Milk and milk products are a major animal source food for people of all ages particularly infants and young children [15]. Moreover, it is estimated that there is a need to increase the production of milk by two-folds from 2000 to 2050 to satisfy population needs [47]. Although there is a growing demand for these products, the high risk of contamination of milk and milk products with AFM1 has been associated with increased health risk [55]. It is not surprising that this subject matter remains of interest to many researchers in the field of food science.
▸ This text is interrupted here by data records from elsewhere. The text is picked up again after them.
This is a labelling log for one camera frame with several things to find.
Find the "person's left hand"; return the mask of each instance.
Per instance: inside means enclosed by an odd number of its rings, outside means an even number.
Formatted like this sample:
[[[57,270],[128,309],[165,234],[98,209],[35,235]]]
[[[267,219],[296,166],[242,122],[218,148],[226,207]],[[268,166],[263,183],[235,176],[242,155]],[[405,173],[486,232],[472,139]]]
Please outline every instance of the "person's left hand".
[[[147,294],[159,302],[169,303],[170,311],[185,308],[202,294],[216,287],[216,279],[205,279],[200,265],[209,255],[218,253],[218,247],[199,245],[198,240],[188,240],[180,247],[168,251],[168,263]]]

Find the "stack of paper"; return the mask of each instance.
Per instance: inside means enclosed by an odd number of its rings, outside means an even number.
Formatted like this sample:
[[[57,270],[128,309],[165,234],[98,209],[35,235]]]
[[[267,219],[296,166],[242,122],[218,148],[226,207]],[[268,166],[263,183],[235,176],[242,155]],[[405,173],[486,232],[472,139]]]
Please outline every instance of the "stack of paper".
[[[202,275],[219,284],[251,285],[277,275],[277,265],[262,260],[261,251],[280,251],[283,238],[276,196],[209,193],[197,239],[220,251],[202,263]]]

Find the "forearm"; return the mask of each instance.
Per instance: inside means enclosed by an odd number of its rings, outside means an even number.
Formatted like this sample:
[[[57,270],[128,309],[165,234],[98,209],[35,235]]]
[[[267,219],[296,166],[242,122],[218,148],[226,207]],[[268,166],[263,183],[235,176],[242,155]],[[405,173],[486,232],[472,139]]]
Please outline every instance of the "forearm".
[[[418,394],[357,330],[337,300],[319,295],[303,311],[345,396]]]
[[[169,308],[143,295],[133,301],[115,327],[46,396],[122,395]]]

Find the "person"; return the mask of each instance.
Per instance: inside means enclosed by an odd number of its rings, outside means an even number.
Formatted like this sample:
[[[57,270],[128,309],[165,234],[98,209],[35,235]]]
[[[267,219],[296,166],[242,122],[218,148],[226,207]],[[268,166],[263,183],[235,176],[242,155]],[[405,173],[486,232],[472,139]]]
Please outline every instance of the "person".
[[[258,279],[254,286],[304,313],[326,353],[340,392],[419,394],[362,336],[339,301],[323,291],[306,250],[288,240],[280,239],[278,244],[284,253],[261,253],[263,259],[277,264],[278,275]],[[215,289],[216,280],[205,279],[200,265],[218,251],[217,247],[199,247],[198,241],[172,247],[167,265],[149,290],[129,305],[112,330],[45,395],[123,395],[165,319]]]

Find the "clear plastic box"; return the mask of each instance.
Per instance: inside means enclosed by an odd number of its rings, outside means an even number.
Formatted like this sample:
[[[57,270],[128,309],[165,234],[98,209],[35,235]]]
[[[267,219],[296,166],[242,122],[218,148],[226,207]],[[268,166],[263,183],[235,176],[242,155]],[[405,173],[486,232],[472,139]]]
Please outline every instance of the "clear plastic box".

There have been advances in both techniques for detecting and controlling AFM1 in milk and milk products over the past few years, but these techniques do not completely degrade AFM1 [62]. Higher incidence and prevalence of AFM1 in milk and milk products remain significantly high in some developing countries like Iran [15]. Good harvesting and post-harvest practices, proper storage of animal feed as well as a higher standard of regulation are needed to reduce the occurrence of AFM1 in these populations. Although regulations limiting the level of AFM1 in milk and milk products claim those levels are safer, it is, however, difficult to calculate the levels of carcinogens in these contaminated products. More so, there remains a challenge in quantifying the level of carcinogens safer for specific population groups like an infant and young child as well as pregnant women [33]. Future studies should consider a large prospective longitudinal (cohorts) where participants exposed to AFM1 in milk and milk products will be followed for years to evaluate the risk of adverse health outcomes. Besides, there is a challenge in the treatment of AFM1 in milk and milk products. While a method like the use of peroxide has been reported to reduce AFM1 by 100%, it uses a higher dose of hydrogen peroxide and residue of this has adverse health consequences. Again, reports indicate that many treatment methods alter the organoleptic properties of milk and milk products making them less desirable [62]. Future research should, therefore, consider a new technique that will be potent in controlling AFM1 toxin without adverse health outcomes as well as retaining the original flavor of milk and milk products.

9. Conclusion

High contamination of animal fed by AF significantly results in the contamination of milk and dairy products. Additionally, the occurrence of AFM1 has been reported in both human milk and commercial infant formula. The occurrence of AFM1 in milk and milk products is high especially in Asia while Europe remains relatively at low risk due to high regulatory standards. Available evidence shows a seasonal variation in the occurrence of AFM1 with winter having the highest number of contaminations due to poor storage conditions of feeds. Therefore, it is necessary to ensure constant monitoring of animal feeds especially during the winter season to control these toxins. Although some studies in the human population associate AFM1 consumption with health risks like hepatitis B and certain cancers, evidence or studies are sparse. Also, all studies were observational hence could not effectively establish a causal link. Enzyme-linked immunosorbent assay is the most common technique of AFM1 detection, however, the use of HPLC with FLD is proven to be the most effective and currently becoming popular among other techniques. Evidence of stability of AFM1 to heat is inconsistent, with some studies indicating a significant reduction while others indicate no effect. Furthermore, AFM1 has been demonstrated to have carcinogenic properties. There are various techniques for treating AFM1, but the use of yeast and LAB remain the two most common. The combination of the two is very effective in decreasing up to 100% of AFM1 in milk and dairy products. In summary, good harvesting and post-harvest practices should be adopted in addition to strict regulatory standards to avoid or decrease the contamination of milk and its products for safe human consumption.

Acknowledgements

The authors express their gratitude to the Department of Food Science and Agricultural Chemistry, McGill University, Montreal, Canada.

Conflicts of Interest

The authors declare no conflicts of interest regarding the publication of this paper.